**What is needed:**
Would you please output the lines of the data below from the one containing "Do you see the wooden skeleton" to the end, exactly and with nothing added?

**Information:**
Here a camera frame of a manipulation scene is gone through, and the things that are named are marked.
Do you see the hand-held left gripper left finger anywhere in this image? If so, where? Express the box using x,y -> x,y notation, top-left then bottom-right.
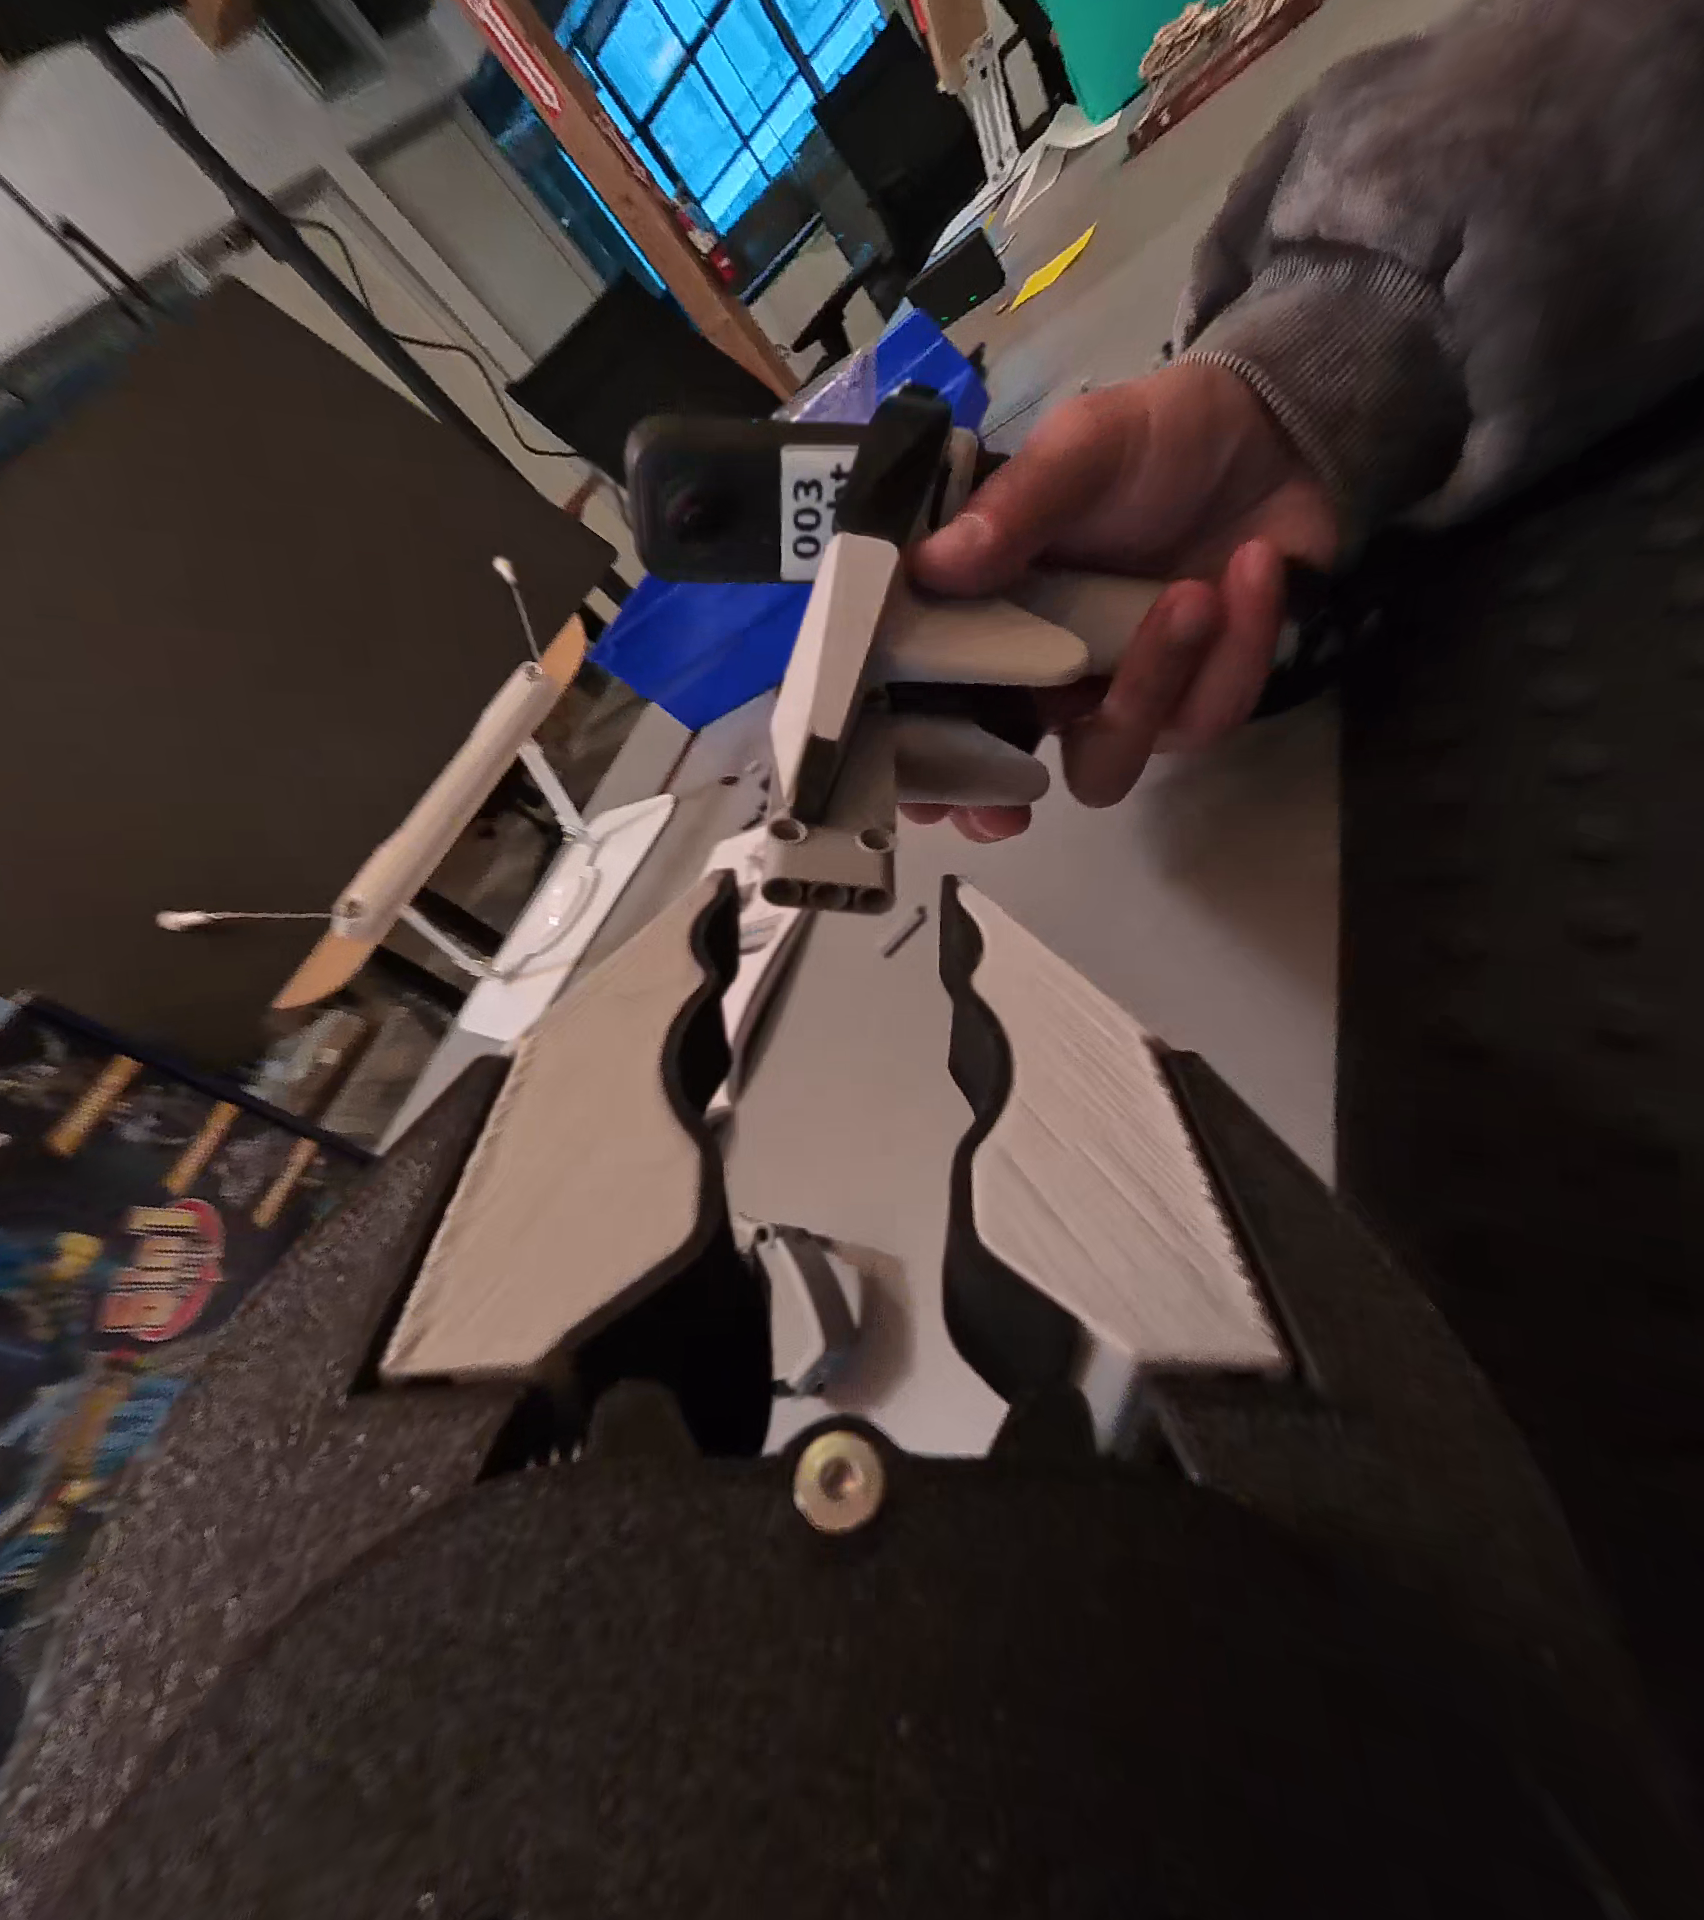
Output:
373,869 -> 779,1457

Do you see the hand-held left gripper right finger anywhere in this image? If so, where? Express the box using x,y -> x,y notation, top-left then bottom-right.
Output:
935,874 -> 1296,1441

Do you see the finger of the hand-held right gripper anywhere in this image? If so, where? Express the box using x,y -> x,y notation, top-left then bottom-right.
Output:
767,532 -> 901,827

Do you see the grey panel with holes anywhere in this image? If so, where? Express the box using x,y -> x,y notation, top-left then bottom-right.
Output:
757,704 -> 901,918

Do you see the person's right forearm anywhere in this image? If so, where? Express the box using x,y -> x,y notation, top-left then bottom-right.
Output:
1174,0 -> 1704,527

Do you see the grey desk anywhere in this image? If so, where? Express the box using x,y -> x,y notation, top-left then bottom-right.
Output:
386,0 -> 1349,1463

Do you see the person's right hand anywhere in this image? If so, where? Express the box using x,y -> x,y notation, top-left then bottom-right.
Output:
899,359 -> 1341,846

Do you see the blue plastic bin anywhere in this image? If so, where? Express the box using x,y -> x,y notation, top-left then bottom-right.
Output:
588,306 -> 995,738

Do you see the clear plastic bag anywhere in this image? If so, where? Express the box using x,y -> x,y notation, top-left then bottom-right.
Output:
776,352 -> 891,430

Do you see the small black device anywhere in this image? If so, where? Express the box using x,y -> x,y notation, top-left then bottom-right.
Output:
903,236 -> 1007,323

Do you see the large grid window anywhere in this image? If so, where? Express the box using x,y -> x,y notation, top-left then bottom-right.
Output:
551,0 -> 891,228

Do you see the yellow sticky note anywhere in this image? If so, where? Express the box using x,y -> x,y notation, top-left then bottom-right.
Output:
1007,224 -> 1097,312

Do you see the dark perforated foam pad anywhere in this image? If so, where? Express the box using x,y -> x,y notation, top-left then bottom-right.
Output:
1332,403 -> 1704,1920

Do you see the black tripod pole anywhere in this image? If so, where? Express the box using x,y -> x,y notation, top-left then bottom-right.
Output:
0,0 -> 493,438

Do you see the black and wood curved lamp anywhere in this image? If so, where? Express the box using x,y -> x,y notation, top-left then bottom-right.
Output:
925,0 -> 1080,182

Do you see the black divider panel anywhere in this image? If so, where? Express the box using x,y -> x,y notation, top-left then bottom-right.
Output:
0,276 -> 622,1073

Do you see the dark blue toy kit box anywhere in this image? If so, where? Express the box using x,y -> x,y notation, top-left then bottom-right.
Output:
0,990 -> 382,1878

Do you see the green tote bag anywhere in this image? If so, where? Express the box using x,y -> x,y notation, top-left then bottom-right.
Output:
1037,0 -> 1191,121

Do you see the wooden skeleton model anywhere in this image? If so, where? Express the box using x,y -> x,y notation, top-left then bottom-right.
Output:
1128,0 -> 1320,151

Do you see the wooden post with red sign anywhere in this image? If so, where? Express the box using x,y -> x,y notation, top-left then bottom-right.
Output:
462,0 -> 802,399

**Task answer:**
Do you see the wooden skeleton model anywhere in this image? If so, where? Express the box using x,y -> x,y notation, top-left then bottom-right.
Output:
1128,0 -> 1320,151

Do you see the wooden post with red sign anywhere in this image? If so, where? Express the box using x,y -> x,y notation, top-left then bottom-right.
Output:
462,0 -> 802,399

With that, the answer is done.